> _EXERCISE DESCRIPTION_:
In the data below, set down exactly the lines from the one containing "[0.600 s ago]" up to and including the one containing "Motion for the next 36". Leave the pictures out.

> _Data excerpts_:
★ ★ ★ ★

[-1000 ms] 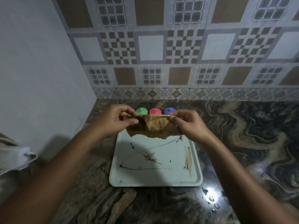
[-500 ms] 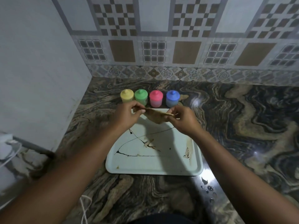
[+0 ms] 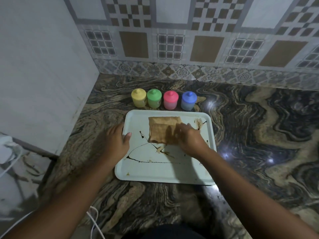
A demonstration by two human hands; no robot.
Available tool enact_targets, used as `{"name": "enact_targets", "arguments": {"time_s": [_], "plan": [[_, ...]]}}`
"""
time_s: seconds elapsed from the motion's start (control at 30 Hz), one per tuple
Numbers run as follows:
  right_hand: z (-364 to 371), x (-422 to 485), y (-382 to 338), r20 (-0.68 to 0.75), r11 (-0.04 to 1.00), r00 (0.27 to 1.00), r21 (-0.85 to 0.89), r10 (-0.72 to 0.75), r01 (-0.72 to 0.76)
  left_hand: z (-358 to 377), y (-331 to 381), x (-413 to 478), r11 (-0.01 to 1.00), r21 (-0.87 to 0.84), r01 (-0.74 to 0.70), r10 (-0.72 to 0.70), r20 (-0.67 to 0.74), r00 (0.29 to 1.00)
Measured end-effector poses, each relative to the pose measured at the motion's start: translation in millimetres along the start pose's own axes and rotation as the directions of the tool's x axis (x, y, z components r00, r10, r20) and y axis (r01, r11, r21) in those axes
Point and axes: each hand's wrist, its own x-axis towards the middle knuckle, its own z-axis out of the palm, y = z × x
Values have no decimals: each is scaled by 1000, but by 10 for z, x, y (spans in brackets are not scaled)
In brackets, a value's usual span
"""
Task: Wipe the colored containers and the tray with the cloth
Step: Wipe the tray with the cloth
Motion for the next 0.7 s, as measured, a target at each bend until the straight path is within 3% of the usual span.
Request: {"name": "enact_targets", "arguments": {"time_s": [0.1, 0.3, 0.5, 0.57, 0.7], "plan": [[281, 184, -138, 23, 988, 993, -103, 114, -111, 96, -123, -145, 994, 76, 80, -83, 36, 996], [608, 316, -308, 56, 869, 970, -459, 235, -184, 210, -313, -349, 977, 213, -29, 23, 29, 999], [865, 444, -370, -18, 846, 948, -446, 319, -293, 210, -400, -353, 977, 197, -85, 81, 28, 996], [961, 493, -464, -11, 882, 964, -401, 265, -247, 229, -423, -354, 970, 224, -94, 88, 36, 995], [1249, 457, -887, 97, 932, 994, -363, 46, -7, 234, -429, -340, 972, 215, -98, 93, 33, 995]]}}
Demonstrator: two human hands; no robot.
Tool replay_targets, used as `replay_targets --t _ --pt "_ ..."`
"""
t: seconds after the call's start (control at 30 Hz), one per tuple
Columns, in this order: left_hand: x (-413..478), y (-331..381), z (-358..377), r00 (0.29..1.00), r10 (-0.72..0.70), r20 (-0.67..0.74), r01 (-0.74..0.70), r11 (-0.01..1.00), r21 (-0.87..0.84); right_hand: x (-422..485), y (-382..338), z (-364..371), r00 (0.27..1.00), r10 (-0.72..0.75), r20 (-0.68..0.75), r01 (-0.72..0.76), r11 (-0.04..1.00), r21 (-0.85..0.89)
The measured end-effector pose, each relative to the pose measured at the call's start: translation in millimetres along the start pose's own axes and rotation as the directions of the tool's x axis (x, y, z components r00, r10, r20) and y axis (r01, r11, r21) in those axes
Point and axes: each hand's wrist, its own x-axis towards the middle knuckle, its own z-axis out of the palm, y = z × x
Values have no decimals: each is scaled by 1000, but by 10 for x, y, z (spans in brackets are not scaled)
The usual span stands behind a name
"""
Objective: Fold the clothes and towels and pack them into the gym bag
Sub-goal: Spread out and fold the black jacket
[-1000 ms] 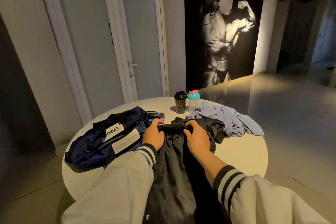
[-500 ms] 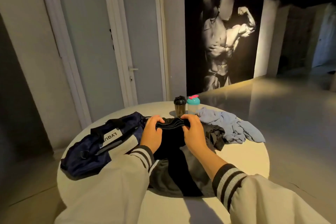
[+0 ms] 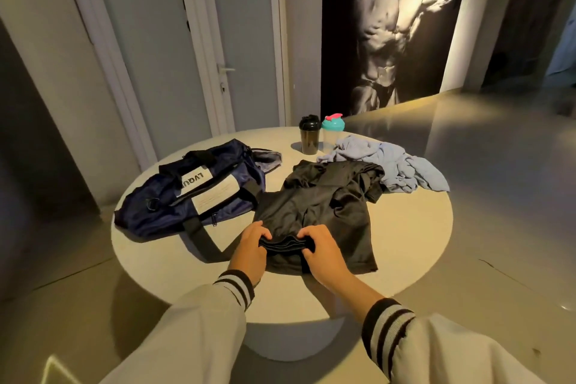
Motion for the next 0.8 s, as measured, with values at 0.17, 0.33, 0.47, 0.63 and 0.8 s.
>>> replay_targets --t 0.17,0.33,0.47,0.63,0.8 --pt "-148 -29 7 998 46 35 -48 997 56 -163 44 54 999 -29 -27 29 1000 1" --pt "-251 -32 17 987 164 -9 -154 943 294 -230 34 10 998 0 -61 2 1000 24" --pt "-368 -73 -13 989 147 29 -149 950 275 -271 12 24 1000 -20 -11 20 1000 1" --pt "-500 -60 -36 992 123 -4 -117 952 282 -308 11 -6 993 -22 116 26 999 -35" --pt "-541 -49 -33 990 142 -3 -136 957 255 -362 53 -4 992 -22 128 31 997 -67"
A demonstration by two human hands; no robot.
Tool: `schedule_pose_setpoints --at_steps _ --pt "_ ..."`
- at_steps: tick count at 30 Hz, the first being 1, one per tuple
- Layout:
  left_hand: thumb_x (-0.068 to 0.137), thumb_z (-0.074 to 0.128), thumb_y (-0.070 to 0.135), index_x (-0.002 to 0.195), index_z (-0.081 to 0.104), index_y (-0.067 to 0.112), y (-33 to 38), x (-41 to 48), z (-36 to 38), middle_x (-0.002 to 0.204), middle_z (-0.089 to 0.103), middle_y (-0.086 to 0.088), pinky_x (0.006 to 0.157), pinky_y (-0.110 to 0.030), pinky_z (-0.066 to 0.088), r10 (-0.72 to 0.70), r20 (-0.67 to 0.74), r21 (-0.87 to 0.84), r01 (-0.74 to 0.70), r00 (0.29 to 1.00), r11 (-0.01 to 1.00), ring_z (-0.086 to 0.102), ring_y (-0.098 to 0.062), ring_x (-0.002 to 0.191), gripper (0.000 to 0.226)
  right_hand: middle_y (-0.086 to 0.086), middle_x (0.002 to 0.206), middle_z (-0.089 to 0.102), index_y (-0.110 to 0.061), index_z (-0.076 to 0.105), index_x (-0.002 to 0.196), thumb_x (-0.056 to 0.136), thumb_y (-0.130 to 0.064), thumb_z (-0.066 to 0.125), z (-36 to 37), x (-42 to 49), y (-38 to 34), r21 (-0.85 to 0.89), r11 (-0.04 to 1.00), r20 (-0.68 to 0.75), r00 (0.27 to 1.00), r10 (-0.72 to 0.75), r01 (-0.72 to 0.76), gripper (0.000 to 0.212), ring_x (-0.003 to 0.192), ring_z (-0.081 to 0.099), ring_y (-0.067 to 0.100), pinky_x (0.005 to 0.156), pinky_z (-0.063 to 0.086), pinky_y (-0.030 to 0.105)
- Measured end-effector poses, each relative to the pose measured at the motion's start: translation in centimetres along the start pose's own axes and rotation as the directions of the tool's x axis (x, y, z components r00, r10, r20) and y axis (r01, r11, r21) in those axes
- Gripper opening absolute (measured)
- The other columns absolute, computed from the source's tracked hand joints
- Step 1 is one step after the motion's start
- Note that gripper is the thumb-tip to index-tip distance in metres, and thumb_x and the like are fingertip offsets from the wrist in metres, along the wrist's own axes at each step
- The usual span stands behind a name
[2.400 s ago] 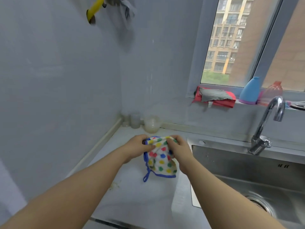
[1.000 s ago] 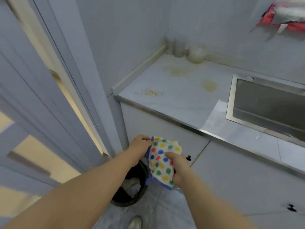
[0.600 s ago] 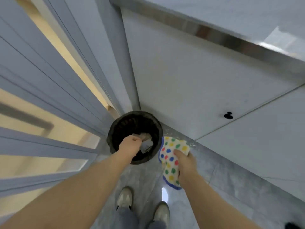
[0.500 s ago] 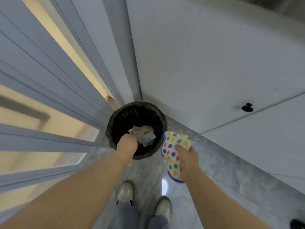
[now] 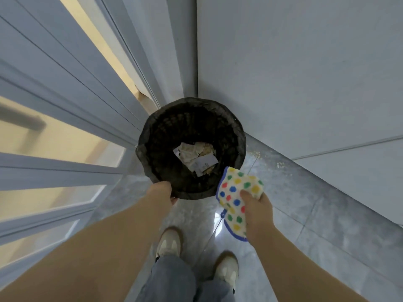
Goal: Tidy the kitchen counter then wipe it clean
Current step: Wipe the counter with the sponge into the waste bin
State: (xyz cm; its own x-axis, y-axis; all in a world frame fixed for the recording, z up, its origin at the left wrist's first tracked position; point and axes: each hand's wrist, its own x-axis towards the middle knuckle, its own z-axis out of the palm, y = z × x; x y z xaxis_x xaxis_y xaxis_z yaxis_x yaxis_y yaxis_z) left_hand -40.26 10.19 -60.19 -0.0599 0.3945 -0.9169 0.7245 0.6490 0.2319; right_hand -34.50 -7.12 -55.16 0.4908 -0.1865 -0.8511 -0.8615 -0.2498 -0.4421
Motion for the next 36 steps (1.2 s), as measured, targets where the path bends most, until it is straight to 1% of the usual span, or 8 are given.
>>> schedule_pose_setpoints --at_steps 4,7,13,17,22,30,34,36 --pt "0.094 0.054 0.012 0.096 0.05 0.005 1.2 -1.5 -0.5 0.084 0.053 -0.012 0.039 -0.022 0.05 0.046 0.068 -0.12 -0.038 0.997 0.992 0.053 -0.02 0.064 0.008 0.01 0.119 0.058 -0.012 0.048 0.127 0.094 -0.016 0.051 0.2 -1.3 -0.1 0.035 0.999 -0.061 0.998 -0.019 0.021 0.034 0.101 0.058 0.03 0.088 0.05 0.043" --pt "0.092 0.055 0.009 0.085 0.047 0.003 2.7 -4.1 -1.4 0.094 0.049 -0.013 0.031 -0.015 0.044 0.095 0.093 -0.169 -0.078 0.991 0.983 0.049 -0.018 0.065 0.012 0.009 0.115 0.058 -0.013 0.049 0.126 0.093 -0.016 0.052 -0.5 -3.7 -1.6 0.07 0.997 -0.08 0.996 -0.039 0.045 0.033 0.102 0.058 0.031 0.089 0.049 0.043" --pt "0.092 0.054 0.006 0.11 0.046 0.005 4.2 -12.7 -6.1 0.093 0.051 -0.011 0.036 -0.02 0.049 0.19 0.112 -0.131 -0.175 0.975 0.976 0.054 -0.023 0.079 0.02 0.011 0.1 0.056 -0.014 0.048 0.102 0.092 -0.014 0.052 -3.3 -10.7 -6.0 0.013 0.98 -0.116 0.974 -0.194 0.197 0.012 0.09 0.056 0.03 0.082 0.051 0.041" --pt "0.09 0.058 0.012 0.119 0.039 0.01 5.4 -19.7 -9.2 0.109 0.048 -0.013 0.034 -0.027 0.051 0.292 0.071 -0.043 -0.289 0.954 0.956 0.058 -0.033 0.096 0.035 0.01 0.099 0.054 -0.015 0.048 0.107 0.092 -0.012 0.05 -5.5 -17.0 -9.6 -0.026 0.956 -0.098 0.951 -0.294 0.293 0.015 0.09 0.054 0.028 0.084 0.048 0.04" --pt "0.09 0.058 0.012 0.116 0.046 0.003 7.9 -28.2 -12.1 0.098 0.055 -0.016 0.033 -0.026 0.049 0.364 0.113 -0.009 -0.365 0.925 0.931 0.056 -0.026 0.066 0.03 0.011 0.093 0.052 -0.008 0.05 0.105 0.093 -0.011 0.047 -7.5 -23.7 -13.5 -0.102 0.912 -0.092 0.909 -0.406 0.397 0.013 0.085 0.051 0.029 0.08 0.045 0.039" --pt "0.088 0.059 0.009 0.117 0.046 0.001 12.0 -38.1 -14.6 0.112 0.058 -0.023 0.04 -0.032 0.053 0.528 0.121 0.012 -0.533 0.841 0.846 0.062 -0.034 0.071 0.033 0.011 0.088 0.05 -0.007 0.048 0.104 0.092 -0.01 0.046 -11.3 -31.9 -18.8 -0.159 0.86 -0.098 0.859 -0.503 0.485 0.013 0.084 0.05 0.029 0.082 0.045 0.04" --pt "0.08 0.068 0.007 0.115 0.048 0.001 14.0 -41.5 -15.8 0.108 0.059 -0.02 0.064 -0.044 0.059 0.499 0.188 0.03 -0.513 0.846 0.858 0.064 -0.036 0.087 0.041 0.013 0.093 0.051 -0.009 0.046 0.104 0.092 -0.013 0.045 -12.5 -34.2 -21.0 -0.144 0.845 -0.118 0.839 -0.531 0.514 0.013 0.089 0.053 0.031 0.087 0.047 0.043" --pt "0.083 0.068 0.008 0.111 0.048 -0.001 14.5 -43.3 -16.0 0.101 0.06 -0.021 0.063 -0.043 0.058 0.487 0.24 0.02 -0.506 0.84 0.863 0.066 -0.036 0.088 0.036 0.015 0.096 0.051 -0.009 0.044 0.104 0.093 -0.016 0.044 -13.0 -35.1 -21.9 -0.114 0.851 -0.145 0.839 -0.525 0.513 0.014 0.092 0.055 0.033 0.087 0.049 0.043"
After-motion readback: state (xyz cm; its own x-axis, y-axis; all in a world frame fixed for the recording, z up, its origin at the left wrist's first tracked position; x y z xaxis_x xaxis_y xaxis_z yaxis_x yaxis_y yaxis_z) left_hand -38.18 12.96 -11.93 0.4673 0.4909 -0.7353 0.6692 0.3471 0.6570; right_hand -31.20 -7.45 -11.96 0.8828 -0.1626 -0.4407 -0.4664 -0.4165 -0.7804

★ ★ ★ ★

> _WRITTEN ANSWER_:
[0.600 s ago] 
[0.500 s ago] 
[now] 
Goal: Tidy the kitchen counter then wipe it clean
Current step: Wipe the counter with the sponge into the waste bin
State: (xyz cm; its own x-axis, y-axis; all in a world frame fixed for the recording, z up, its origin at the left wrist's first tracked position; point and axes: each hand's wrist, its own x-axis towards the middle knuckle, its own z-axis out of the palm, y = z × x; x y z xaxis_x xaxis_y xaxis_z yaxis_x yaxis_y yaxis_z) left_hand -40.26 10.19 -60.19 -0.0599 0.3945 -0.9169 0.7245 0.6490 0.2319; right_hand -34.50 -7.12 -55.16 0.4908 -0.1865 -0.8511 -0.8615 -0.2498 -0.4421
Motion for the next 36 steps (1.2 s), as measured, targets where the path bends most, until it is straight to 1% of the usual span, or 8 are given.

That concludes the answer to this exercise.